Critics found yet another figure that I thought of also, after deciding to write this. US battlefield ratio of wounded individuals to deaths is 8-10:1. Assuming 10:1 ratio, there would have been 6 million wounded Iraqi civilians seeking medical care over 3 years, or 10,000 wounded per day. No hospital or other source data could reasonably have confirmed such figures.
These little numbers games are more than just a show and tell for a skeptical blogger. A simple set of thought experiments, using sixth grade arithmetic, should have given the Lancet editors and reviewers an easy exit strategy from publication.
So what’s with the editors? The investigators have already admitted their political biases and even admitted that a condition of publication of both Lancet I and II was that they be put on a fast track and be published immediately before the US elections of 2004 and 2006.
Thus there must have been collusion between the investigators and the editors to timely publication in an attempt to affect the US elections.
This political move in a scientific publication was not new, of course. The second 1990s presidential election during the “intern scandal” was the presumed target of the fast-tracking of a long-lingering JAMA manuscript on teen-age perception of the meaning of “sexual relations.” Whether true or not, the publication resulted in the firing of the editor.
There has been remarkably little commentary on The Lancet editors’ actions, even in the US. This has probably been in deference to current political temperaments, frustrations with the Iraq war, and the current unpopular presidency.
The current editor deflected responsibility to the Johns Hopkins authors, with the following comments, also quoted in National Journal: “…science is a global culture that operates by a set of norms and standards that are truly international, that do not vary by culture or religion. That’s one of the beautiful aspects of science — it unifies cultures, not divides them…

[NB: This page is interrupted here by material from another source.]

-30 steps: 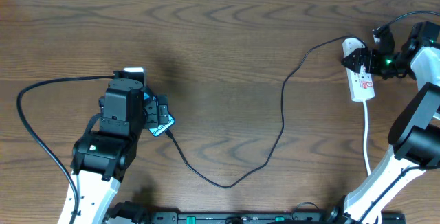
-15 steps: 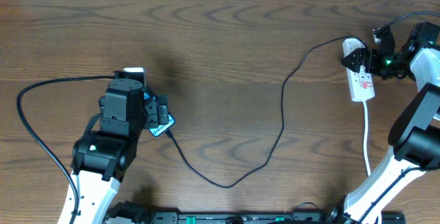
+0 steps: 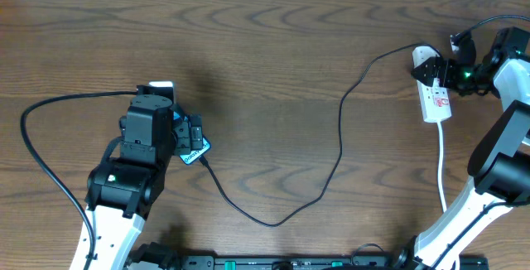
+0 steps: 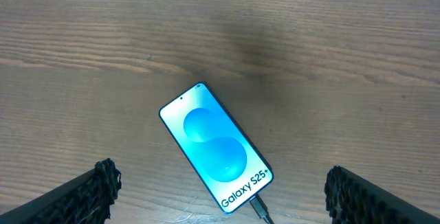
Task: Plug charger to phone and switch on socket
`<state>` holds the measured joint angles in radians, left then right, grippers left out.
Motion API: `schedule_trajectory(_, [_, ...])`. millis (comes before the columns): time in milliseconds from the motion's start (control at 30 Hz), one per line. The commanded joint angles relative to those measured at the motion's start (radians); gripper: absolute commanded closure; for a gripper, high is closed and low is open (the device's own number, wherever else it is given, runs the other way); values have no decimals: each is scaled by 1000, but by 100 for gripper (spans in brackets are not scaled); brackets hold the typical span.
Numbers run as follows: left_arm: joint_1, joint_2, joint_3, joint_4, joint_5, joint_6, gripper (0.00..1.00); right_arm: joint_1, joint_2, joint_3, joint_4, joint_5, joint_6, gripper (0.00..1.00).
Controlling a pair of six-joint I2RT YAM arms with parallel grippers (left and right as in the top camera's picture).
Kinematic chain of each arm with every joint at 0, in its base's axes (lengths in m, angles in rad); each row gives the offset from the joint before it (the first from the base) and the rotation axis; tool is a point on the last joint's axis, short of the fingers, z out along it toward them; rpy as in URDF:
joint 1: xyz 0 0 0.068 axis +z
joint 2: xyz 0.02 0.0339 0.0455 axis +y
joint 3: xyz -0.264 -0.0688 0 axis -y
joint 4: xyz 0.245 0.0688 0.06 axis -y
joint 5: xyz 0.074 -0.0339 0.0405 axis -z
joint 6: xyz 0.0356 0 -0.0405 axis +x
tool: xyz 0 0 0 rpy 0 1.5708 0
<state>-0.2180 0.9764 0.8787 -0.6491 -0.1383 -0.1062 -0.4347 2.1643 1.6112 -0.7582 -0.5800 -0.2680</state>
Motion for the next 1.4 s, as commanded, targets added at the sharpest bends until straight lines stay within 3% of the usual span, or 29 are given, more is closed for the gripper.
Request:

“…The possibility of fakery… ‘did not come up in peer review. Medical journals can’t afford to repeat every scientific study…because ‘if for every paper we published we had to think, ‘Is this fraud?’ … honestly, we would fold tomorrow.’”

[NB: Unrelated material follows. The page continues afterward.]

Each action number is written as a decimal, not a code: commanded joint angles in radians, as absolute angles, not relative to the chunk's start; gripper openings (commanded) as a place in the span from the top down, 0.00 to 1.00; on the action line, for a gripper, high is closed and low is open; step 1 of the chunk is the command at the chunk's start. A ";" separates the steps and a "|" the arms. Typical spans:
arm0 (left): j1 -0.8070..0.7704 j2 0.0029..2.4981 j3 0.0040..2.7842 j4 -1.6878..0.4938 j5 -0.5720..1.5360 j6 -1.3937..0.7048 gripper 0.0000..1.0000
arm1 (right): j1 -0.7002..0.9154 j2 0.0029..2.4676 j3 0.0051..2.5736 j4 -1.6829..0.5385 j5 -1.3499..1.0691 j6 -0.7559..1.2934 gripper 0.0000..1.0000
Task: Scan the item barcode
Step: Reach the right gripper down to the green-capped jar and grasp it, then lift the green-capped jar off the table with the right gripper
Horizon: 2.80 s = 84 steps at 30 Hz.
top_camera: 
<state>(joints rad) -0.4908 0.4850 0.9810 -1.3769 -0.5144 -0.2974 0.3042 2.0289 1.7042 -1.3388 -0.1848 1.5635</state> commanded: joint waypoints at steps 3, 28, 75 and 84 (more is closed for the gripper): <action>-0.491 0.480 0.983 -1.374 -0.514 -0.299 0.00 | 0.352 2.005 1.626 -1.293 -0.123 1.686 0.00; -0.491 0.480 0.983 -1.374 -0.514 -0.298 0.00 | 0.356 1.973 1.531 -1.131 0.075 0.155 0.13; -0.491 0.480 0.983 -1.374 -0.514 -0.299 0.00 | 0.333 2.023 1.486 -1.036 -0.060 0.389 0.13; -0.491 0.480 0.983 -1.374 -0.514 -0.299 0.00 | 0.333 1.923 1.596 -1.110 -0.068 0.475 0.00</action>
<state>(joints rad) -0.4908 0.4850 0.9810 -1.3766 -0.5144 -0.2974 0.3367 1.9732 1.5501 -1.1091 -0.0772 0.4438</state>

But the editor answers a question not asked. There are ways to detect or at least to suspect misrepresentation as well as error. In 2003 the US National Institutes of Health sponsored a two-day international conference on scientific fraud. The Lancet’s editor was not only there, he was the keynote speaker.
The simple math estimates above were evident had anyone “asked,” especially when the figures reported were so excessive. But the reported figures probably fit well with the editors’ political mind-set – an anti-US expression common in some quarters of the UK. The editor’s political sentiments are recorded in a segment of You tube.
As for the intent of the publication, to affect the two US elections, there can be little doubt that the 2006 election was a referendum on US policy in Iraq, that the widespread publicity affected US public opinion. The 600,000 figure continues to be quoted in political speeches and tracts despite attempts at correction.
In either case – whether from blindness or complicity, the editorial staff of Lancet owe the scientific community a better explanation and a request for retraction of the Lancet II paper. There is no formal method for initiating or carrying out those activities.
Thanks to National Journal for its thorough reporting.